Having read the material, return every line of it exactly.

· · · ·

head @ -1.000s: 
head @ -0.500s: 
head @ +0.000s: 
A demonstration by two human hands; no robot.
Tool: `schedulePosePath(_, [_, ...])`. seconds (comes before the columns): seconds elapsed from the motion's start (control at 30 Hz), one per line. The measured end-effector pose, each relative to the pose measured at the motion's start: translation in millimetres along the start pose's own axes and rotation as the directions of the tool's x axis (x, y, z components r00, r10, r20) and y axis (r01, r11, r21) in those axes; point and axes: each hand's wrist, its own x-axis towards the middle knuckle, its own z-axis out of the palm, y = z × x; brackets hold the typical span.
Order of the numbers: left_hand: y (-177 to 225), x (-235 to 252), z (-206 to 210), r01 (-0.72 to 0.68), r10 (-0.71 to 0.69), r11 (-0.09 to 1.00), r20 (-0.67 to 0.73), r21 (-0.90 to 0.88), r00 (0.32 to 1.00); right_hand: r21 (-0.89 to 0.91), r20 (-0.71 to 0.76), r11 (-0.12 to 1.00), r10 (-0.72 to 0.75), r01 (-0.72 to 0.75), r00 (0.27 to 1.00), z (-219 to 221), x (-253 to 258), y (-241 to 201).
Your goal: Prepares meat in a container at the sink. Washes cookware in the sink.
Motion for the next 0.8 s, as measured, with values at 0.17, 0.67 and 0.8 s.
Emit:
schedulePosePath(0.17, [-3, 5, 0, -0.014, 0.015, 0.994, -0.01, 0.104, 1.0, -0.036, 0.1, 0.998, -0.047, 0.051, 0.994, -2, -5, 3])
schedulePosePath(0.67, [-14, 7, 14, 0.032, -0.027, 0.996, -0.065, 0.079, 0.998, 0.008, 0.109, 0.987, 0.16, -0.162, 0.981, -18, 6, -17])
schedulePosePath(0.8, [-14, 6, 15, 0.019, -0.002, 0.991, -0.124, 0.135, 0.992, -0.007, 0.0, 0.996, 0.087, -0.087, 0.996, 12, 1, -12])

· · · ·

Solution to the exercise →
head @ -1.000s: 
head @ -0.500s: 
head @ +0.000s: 
A demonstration by two human hands; no robot.
Tool: `schedulePosePath(_, [_, ...])`. seconds (comes before the columns): seconds elapsed from the motion's start (control at 30 Hz), one per line. The measured end-effector pose, each relative to the pose measured at the motion's start: translation in millimetres along the start pose's own axes and rotation as the directions of the tool's x axis (x, y, z components r00, r10, r20) and y axis (r01, r11, r21) in those axes; point and axes: each hand's wrist, its own x-axis towards the middle knuckle, its own z-axis out of the palm, y = z × x; brackets hold the typical span.
Order of the numbers: left_hand: y (-177 to 225), x (-235 to 252), z (-206 to 210), r01 (-0.72 to 0.68), r10 (-0.71 to 0.69), r11 (-0.09 to 1.00), r20 (-0.67 to 0.73), r21 (-0.90 to 0.88), r00 (0.32 to 1.00); right_hand: r21 (-0.89 to 0.91), r20 (-0.71 to 0.76), r11 (-0.12 to 1.00), r10 (-0.72 to 0.75), r01 (-0.72 to 0.75), r00 (0.27 to 1.00), z (-219 to 221), x (-253 to 258), y (-241 to 201).
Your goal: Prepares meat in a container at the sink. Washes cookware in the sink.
Motion for the next 0.8 s, as measured, with values at 0.17, 0.67 and 0.8 s.
Emit:
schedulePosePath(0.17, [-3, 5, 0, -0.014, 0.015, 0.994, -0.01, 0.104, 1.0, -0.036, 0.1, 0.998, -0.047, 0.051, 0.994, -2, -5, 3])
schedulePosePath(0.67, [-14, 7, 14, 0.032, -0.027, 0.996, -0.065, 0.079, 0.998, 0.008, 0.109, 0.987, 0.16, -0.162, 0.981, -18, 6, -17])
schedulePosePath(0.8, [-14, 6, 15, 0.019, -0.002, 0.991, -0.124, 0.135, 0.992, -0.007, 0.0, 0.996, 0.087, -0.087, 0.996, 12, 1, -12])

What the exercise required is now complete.